In der Apostelgeschichte der Bibel ist von einem Kerkermeister in Philippi, einer Stadt im heutigen Griechenland, berichtet. Ein Erdbeben erschütterte das Gefängnis in der Nacht, als die zu Unrecht Gefangenen Paulus und Silas Loblieder sangen. Durch die Erschütterung öffneten sich alle Türen und alle Fesseln der Gefangenen lösten sich. Als der Kerkermeister durch die Erschütterung erwachte und die geöffneten Türen sah, zog er das Schwert und wollte sich umbringen. Der Gegenstand der Furcht seines Lebens war Wirklichkeit geworden: Alle Gefangenen sind geflohen.

 

Lieber Leser, wer wöllte in dieser Situation mit diesem Mann getauscht haben? Denn in einem Augenblick standen ihm die Konsequenzen der offenen Gefängnistüren wie ein Abgrund vor Augen: Das Ende von allem was er hatte; seine Karriere, seine Familie, sein Besitz, sein Ruf in der Stadt, sein Leben. Und gewiss wusste er auch um so manche Schuld in seinem Leben, vor deren Folgen er bislang geflohen war, zum Beispiel die zu Unrecht geschehene Inhaftierung von Paulus und Silas. Denn auch er trug Schuld daran, nicht nur die, die sie geschlagen, oder die den Befehl gegeben hatten, sie im Gefängnis sicher zu verwahren. Doch da rief Paulus: „Tue dir nichts Übles, denn wir sind alle hier.“ Kein einziger der Gefangenen war geflohen. Hat es jemals zuvor so etwas gegeben? Sicher nicht. Doch in dieser Stunde begriff der Kerkermeister, dass er Vergebung seiner Sünden braucht, um vor dem lebendigen Gott bestehen zu können. Deshalb fiel er zitternd vor Paulus und Silas nieder und hatte nur noch eine Frage: „Ihr Herren, was muss ich tun, auf dass ich errettet werde?“ Er mag zuvor sich um Gott nicht viel gekümmert haben.

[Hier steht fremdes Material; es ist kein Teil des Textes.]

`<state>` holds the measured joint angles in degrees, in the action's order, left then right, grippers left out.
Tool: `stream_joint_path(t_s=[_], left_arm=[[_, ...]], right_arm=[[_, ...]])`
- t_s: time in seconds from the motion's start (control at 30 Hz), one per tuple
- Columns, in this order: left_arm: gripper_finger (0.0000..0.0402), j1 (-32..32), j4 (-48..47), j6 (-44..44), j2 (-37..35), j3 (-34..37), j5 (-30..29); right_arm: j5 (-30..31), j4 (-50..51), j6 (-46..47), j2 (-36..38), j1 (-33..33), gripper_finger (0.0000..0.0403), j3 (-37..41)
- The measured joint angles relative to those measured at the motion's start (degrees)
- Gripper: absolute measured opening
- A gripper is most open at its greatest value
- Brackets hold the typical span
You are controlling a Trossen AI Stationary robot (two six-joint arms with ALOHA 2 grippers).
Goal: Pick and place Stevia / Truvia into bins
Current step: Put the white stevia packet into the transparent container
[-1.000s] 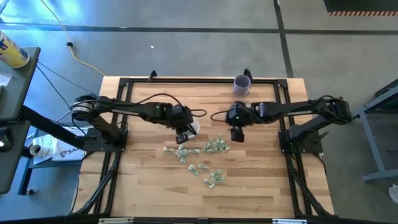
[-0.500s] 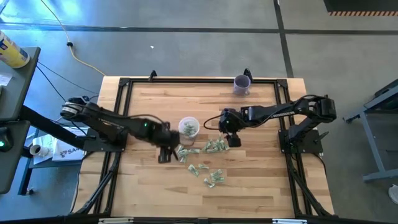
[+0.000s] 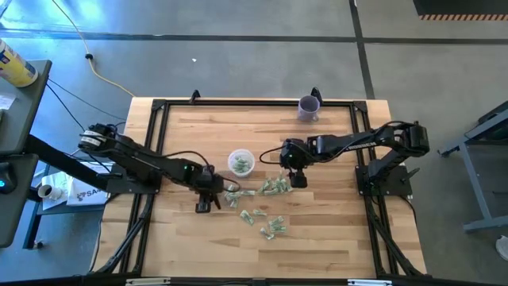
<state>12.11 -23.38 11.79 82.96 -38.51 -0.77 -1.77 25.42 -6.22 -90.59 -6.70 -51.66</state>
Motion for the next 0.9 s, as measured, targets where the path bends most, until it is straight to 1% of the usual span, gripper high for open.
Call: stream_joint_path(t_s=[0.07,0.13,0.3,0.37,0.43,0.5,0.53,0.57,0.67,0.7,0.77,0.83,0.9], left_arm=[[0.0164,-0.8,-0.1,0.0,0.1,1.0,-0.3],[0.0131,-1.9,0.9,0.0,0.5,1.6,-0.6],[0.0025,-5.6,1.2,-1.0,0.5,1.9,-1.4],[0.0022,-7.3,0.1,-0.1,0.4,1.4,-2.7],[0.0034,-9.1,-1.9,0.3,0.3,0.1,-3.4],[0.0037,-10.4,-3.8,-0.1,0.1,-2.5,-3.4],[0.0031,-10.8,-5.3,-0.8,-0.4,-4.0,-3.4],[0.0022,-11.1,-7.3,-1.8,-1.1,-5.4,-3.4],[0.0021,-11.0,-8.6,-4.3,-2.6,-8.4,-3.7],[0.0026,-11.0,-8.9,-4.5,-3.1,-8.7,-3.9],[0.0036,-11.0,-9.8,-4.6,-3.7,-9.7,-1.9],[0.0026,-11.0,-12.1,-4.0,-4.5,-11.6,-1.5],[0.0021,-11.0,-15.0,-4.2,-5.1,-14.3,-2.3]], right_arm=[[0.2,-0.1,0.0,0.0,0.0,0.0270,0.0],[0.3,-0.1,0.0,0.0,0.0,0.0270,0.0],[1.3,-0.4,0.0,0.0,0.0,0.0270,0.0],[2.6,-0.5,0.0,0.0,0.0,0.0270,0.0],[3.6,-0.5,-0.1,0.1,0.0,0.0270,0.0],[4.7,-0.7,-0.1,0.5,0.0,0.0270,0.0],[5.1,-0.7,-0.2,0.7,0.0,0.0270,0.0],[5.3,-0.9,-0.2,0.8,0.0,0.0270,0.0],[5.9,-1.2,-0.2,1.2,-0.1,0.0270,0.0],[6.0,-1.2,-0.2,1.2,-0.1,0.0270,0.0],[6.1,-1.3,-0.3,1.2,-0.2,0.0270,0.0],[6.3,-1.2,-0.3,1.2,-0.2,0.0270,0.0],[6.9,-1.1,-0.3,1.2,-0.2,0.0270,0.0]])
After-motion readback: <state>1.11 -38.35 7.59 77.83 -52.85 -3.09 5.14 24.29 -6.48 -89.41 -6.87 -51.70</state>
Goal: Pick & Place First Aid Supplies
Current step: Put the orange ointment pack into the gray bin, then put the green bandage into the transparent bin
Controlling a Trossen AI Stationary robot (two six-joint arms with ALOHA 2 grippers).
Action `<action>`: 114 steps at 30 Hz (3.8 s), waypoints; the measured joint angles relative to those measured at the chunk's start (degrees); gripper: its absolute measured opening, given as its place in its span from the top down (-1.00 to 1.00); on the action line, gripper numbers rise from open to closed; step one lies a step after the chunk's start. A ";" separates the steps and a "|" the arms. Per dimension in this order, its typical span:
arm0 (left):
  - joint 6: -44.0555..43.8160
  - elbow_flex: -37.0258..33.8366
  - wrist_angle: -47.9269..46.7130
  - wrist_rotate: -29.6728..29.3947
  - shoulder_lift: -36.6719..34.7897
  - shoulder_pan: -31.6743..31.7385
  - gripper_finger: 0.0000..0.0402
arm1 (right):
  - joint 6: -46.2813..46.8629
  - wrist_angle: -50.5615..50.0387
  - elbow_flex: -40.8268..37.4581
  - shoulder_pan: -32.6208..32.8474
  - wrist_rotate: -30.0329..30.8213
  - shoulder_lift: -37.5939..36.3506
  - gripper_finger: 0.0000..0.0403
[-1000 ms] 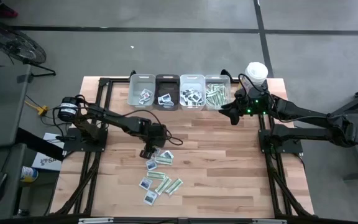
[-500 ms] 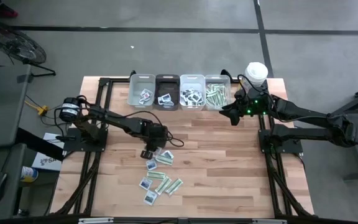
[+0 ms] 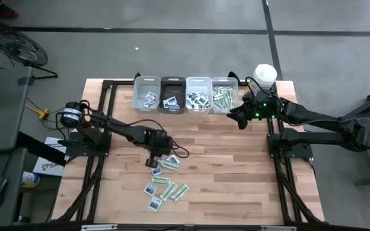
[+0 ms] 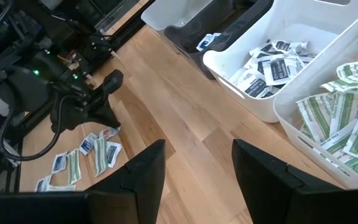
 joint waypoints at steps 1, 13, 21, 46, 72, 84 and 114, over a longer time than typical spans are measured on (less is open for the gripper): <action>-0.56 0.00 -0.01 -0.07 0.00 -0.29 0.98 | 0.00 0.00 0.00 0.00 0.01 0.00 0.11; -6.02 1.68 -1.74 -1.79 -2.12 -1.31 1.00 | 0.44 0.00 0.00 0.00 -0.39 0.00 0.11; -7.85 4.90 -6.61 -1.18 -4.05 -1.42 1.00 | 0.02 -0.01 0.00 0.00 -0.41 0.00 0.11; -6.88 13.05 -24.54 -7.64 -12.05 4.70 1.00 | -1.14 -0.11 0.00 -0.02 -0.22 0.00 0.11; 20.36 13.11 -20.76 -8.52 -18.78 47.99 1.00 | 0.12 -0.24 0.00 -0.02 3.12 0.02 0.11; 27.35 13.11 -16.64 -8.79 -10.90 53.99 1.00 | 4.58 -0.24 0.00 -0.02 3.70 0.02 0.11; 36.73 13.59 -13.94 -3.87 -7.61 54.16 0.61 | 7.04 -0.22 0.00 -0.02 5.47 0.02 0.11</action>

Doch hier war diesem Mann von Rang und Namen bewusst geworden: Gott ist wirklich und allmächtig und ich bin schuldig und gering. Und Paulus und Silas sprachen: Glaube an den Herrn Jesus, und du wirst errettet werden, du und dein Haus.“

 

Lieber Leser, stehen wir mal stille und denken ein wenig über diese Berichterstattung der Bibel nach. Was hier geschehen war, ist so völlig anders als die üblichen Abläufe des Weltgeschehens der damaligen und auch heutiger Zeit. Wie ein Lichtglanz stellt sie all unser verstandesgeprägtes Denken und Hoffen in den Schatten. Jesus Christus ist in unsere Welt gekommen und am Kreuz für alle unsere Sünden gestorben. Wer an ihn glaubt, empfängt nicht die Strafe für seine Sünden, wie er sie von Gott verdient hat, sondern die Vergebung derselben und ewiges Leben. Jede Lebensfurcht muss weichen, wenn ein Mensch zum Glauben an Jesus Christus kommt. So wie im Leben des Kerkermeisters kann und will Jesus Christus auch Ihnen begegnen.

 

Bitte lesen Sie die Bibel. Sie können im Leben nichts Größeres finden als Frieden mit Gott durch Jesus Christus, den Sohn Gottes, der auch Ihre Schuld am Kreuz völlig bezahlt hat.